The massive piece of stone fell Monday morning from a wall supporting a railroad overpass just north of 16th Street along State Street.
As CBS 2's Mike Parker reports, it was fortunate the stone fell between the railroad embankment and the wall of a nearby building, so no one was injured when it fell to the ground. But it hit a gas line on the way down, triggering a hazardous materials response.
Police shut down State Street between 16th Street and Roosevelt Road while the scene was secured.
The nearby Overflow coffee shop was briefly evacuated after the stone ruptured the gas line.

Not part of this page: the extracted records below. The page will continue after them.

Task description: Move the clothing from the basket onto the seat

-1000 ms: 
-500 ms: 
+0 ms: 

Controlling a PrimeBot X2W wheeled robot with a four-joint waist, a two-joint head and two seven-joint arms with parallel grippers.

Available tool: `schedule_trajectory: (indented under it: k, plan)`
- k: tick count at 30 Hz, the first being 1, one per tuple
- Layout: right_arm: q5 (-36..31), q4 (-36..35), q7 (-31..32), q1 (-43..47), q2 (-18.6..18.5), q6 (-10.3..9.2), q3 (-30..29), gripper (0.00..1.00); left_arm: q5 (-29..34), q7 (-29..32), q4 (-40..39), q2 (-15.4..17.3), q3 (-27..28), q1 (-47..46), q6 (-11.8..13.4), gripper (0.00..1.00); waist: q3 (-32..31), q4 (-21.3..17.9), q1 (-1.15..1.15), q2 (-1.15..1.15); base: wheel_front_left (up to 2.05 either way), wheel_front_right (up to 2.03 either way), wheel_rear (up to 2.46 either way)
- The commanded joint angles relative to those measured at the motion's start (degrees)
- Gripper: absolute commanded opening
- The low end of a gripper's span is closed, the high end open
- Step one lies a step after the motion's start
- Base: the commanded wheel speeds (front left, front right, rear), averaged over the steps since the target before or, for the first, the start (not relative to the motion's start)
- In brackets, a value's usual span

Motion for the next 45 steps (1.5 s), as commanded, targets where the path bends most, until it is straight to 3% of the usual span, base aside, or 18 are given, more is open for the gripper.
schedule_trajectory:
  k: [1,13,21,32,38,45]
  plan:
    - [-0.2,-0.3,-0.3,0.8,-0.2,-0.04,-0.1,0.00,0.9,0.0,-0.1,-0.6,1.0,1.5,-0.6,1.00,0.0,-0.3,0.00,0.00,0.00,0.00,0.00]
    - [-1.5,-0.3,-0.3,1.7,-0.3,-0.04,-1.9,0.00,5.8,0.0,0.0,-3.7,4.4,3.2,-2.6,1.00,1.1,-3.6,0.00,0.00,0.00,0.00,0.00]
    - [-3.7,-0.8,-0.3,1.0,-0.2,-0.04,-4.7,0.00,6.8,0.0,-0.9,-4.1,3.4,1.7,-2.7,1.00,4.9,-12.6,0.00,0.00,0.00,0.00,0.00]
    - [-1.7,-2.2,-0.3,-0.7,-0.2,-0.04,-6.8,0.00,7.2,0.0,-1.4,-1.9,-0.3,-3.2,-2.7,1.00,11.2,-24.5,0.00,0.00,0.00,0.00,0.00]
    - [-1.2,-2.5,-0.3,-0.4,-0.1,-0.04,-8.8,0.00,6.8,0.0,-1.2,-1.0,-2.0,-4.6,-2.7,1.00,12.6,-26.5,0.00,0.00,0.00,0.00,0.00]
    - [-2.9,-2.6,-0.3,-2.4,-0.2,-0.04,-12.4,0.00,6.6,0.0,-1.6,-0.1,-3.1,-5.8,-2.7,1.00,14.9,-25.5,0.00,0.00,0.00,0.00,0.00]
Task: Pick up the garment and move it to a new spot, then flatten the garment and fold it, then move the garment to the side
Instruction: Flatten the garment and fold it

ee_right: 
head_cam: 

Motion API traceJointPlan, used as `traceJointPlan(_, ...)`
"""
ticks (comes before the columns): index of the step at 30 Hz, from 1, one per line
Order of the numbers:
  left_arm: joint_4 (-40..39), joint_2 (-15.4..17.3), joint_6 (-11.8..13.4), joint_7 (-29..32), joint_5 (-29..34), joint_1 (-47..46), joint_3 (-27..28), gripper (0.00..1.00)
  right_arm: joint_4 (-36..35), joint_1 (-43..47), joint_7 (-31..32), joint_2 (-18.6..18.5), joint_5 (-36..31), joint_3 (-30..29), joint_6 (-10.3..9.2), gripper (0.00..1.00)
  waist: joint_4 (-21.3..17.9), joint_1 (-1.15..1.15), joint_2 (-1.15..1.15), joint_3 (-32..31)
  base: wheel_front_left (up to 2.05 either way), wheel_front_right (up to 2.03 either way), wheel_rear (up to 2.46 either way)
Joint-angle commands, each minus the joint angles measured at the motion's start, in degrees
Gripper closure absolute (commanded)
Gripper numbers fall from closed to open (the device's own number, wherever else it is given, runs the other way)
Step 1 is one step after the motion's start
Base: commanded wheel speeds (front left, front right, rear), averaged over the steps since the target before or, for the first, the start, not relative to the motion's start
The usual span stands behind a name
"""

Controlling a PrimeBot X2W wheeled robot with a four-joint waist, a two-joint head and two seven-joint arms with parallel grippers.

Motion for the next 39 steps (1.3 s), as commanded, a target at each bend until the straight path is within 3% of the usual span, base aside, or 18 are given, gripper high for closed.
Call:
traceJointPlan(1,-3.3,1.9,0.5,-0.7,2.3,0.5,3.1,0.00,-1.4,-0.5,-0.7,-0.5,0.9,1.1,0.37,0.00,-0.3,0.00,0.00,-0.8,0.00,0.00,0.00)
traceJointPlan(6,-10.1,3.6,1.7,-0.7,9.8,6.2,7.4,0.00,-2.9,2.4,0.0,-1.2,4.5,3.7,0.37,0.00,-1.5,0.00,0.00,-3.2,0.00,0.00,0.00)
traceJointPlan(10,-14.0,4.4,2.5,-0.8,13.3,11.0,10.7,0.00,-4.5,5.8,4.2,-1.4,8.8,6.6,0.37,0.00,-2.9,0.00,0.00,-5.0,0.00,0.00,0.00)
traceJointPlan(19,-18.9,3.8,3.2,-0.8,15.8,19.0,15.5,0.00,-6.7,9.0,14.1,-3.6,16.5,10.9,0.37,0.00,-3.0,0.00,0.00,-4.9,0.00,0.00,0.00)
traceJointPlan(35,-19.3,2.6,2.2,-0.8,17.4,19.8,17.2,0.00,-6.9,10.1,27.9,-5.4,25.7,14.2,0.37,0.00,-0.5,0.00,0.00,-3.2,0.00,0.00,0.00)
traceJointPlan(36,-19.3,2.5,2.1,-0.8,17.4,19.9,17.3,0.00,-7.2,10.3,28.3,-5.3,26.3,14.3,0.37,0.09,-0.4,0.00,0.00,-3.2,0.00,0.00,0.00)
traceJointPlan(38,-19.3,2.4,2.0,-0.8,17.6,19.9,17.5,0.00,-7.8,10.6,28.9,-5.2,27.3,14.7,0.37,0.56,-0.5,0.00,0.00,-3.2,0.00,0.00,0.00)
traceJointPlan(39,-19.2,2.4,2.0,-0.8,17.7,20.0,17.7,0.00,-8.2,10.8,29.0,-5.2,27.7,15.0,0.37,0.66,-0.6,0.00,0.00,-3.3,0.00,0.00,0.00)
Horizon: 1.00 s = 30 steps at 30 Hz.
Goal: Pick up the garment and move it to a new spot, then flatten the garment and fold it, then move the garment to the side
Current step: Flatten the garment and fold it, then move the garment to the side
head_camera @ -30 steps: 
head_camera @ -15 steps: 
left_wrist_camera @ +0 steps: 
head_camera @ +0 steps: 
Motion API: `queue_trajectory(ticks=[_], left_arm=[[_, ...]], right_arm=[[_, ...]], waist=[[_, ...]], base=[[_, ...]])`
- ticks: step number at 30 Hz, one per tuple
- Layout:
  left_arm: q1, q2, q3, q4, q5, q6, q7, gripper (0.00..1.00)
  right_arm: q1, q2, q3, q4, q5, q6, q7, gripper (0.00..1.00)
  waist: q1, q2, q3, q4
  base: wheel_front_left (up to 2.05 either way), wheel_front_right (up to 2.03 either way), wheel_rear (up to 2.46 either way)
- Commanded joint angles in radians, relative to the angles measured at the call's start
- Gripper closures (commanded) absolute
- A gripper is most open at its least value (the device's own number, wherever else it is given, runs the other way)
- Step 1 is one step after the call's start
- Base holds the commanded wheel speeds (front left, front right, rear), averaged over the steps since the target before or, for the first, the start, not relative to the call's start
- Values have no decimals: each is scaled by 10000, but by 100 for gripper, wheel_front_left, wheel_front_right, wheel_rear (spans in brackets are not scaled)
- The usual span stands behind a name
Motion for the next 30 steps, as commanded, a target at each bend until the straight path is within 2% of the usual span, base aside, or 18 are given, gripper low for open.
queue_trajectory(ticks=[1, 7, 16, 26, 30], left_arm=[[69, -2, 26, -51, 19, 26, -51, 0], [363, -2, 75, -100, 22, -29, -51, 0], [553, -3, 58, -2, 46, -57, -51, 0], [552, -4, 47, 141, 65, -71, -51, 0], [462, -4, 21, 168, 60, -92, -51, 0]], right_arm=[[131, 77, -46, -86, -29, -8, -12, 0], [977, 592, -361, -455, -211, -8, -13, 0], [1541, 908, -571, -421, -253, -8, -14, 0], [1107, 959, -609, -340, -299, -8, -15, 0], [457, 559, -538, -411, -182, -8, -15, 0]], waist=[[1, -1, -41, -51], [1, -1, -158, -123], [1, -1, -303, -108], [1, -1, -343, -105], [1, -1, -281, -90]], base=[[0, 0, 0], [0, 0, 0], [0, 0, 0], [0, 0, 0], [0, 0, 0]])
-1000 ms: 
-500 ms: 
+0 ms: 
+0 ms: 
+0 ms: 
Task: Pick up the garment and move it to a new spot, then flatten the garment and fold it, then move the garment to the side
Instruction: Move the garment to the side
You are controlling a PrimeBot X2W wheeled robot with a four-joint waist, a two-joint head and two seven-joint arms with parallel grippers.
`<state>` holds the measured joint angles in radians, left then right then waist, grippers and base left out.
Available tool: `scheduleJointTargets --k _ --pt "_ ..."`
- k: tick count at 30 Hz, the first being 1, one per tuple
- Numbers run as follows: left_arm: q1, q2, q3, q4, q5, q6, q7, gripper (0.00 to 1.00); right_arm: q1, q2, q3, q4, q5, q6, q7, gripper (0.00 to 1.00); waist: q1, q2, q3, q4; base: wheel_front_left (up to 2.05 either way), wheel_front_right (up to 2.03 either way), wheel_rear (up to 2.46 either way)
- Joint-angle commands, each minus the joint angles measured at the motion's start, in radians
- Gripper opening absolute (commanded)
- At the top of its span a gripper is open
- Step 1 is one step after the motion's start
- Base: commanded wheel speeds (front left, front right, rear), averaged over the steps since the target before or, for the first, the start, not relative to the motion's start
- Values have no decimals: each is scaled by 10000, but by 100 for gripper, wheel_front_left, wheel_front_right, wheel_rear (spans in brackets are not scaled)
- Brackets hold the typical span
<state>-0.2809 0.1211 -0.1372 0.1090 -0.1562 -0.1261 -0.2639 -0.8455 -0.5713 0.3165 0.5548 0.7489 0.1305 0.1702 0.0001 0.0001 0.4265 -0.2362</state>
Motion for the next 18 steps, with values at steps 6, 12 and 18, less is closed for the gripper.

A coffee shop employee said he wasn't surprised so much by the size of the stone as the fact it fell from a rail embankment.
"It takes those to hold up a train and, so, you've got to have a heavy structure, heavy material," Overflow employee Justin Buege said. "But the fact that it fell makes you weary of the structural integrity of it."
A Canadian National Railway crew that hauled away the stone estimated it weighed 1,600 pounds.
Peoples Gas officials said service to the building affected by the ruptured gas line would be out until sometime Monday evening.
One of the tracks that runs over the embankment was shut down after the stone fell from the embankment, but that track was up and running again by 5 p.m.